[[ DATASET EXTRACT open ]]

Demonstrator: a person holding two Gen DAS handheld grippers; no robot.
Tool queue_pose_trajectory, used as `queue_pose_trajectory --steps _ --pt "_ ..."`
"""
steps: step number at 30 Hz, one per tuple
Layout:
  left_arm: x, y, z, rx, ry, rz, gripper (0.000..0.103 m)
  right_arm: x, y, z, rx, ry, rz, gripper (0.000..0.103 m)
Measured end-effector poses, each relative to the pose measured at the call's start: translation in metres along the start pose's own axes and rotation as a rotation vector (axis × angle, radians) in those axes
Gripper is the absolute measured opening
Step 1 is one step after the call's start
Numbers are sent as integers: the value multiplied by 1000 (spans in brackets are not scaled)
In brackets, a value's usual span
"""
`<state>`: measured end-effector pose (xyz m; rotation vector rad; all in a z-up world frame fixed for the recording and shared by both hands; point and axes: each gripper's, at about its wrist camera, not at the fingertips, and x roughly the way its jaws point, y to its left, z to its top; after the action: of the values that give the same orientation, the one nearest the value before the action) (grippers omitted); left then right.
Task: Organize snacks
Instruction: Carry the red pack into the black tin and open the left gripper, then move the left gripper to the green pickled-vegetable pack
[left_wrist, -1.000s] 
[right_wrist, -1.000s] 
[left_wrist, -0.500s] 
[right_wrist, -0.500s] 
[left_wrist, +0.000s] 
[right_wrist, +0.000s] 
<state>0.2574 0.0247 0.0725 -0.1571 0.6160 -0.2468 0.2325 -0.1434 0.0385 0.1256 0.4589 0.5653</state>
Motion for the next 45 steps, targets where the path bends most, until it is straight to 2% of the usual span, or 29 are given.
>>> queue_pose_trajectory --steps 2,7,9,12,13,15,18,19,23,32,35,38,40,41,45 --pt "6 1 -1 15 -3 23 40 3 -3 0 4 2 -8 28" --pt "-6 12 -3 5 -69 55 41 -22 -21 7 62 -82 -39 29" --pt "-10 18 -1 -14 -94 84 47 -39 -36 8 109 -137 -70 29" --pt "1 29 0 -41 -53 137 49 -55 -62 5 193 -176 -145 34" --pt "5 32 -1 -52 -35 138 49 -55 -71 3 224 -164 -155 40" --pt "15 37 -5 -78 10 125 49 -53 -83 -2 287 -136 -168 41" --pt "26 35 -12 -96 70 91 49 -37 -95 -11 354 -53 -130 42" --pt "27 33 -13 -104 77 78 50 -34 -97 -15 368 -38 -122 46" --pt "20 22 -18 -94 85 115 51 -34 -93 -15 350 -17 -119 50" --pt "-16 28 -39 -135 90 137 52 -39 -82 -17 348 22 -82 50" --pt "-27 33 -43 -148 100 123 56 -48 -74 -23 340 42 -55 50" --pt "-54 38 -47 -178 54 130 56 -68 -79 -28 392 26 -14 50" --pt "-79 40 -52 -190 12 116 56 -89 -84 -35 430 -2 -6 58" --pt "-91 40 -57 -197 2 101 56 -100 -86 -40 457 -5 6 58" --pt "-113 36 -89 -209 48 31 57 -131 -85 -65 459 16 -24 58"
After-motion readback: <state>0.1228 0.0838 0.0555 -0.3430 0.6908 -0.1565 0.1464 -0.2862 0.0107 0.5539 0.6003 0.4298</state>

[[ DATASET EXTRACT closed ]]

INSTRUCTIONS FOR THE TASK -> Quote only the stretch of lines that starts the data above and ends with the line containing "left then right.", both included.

YOUR SOLUTION ->
Demonstrator: a person holding two Gen DAS handheld grippers; no robot.
Tool queue_pose_trajectory, used as `queue_pose_trajectory --steps _ --pt "_ ..."`
"""
steps: step number at 30 Hz, one per tuple
Layout:
  left_arm: x, y, z, rx, ry, rz, gripper (0.000..0.103 m)
  right_arm: x, y, z, rx, ry, rz, gripper (0.000..0.103 m)
Measured end-effector poses, each relative to the pose measured at the call's start: translation in metres along the start pose's own axes and rotation as a rotation vector (axis × angle, radians) in those axes
Gripper is the absolute measured opening
Step 1 is one step after the call's start
Numbers are sent as integers: the value multiplied by 1000 (spans in brackets are not scaled)
In brackets, a value's usual span
"""
`<state>`: measured end-effector pose (xyz m; rotation vector rad; all in a z-up world frame fixed for the recording and shared by both hands; point and axes: each gripper's, at about its wrist camera, not at the fingertips, and x roughly the way its jaws point, y to its left, z to its top; after the action: of the values that give the same orientation, the one nearest the value before the action) (grippers omitted); left then right.

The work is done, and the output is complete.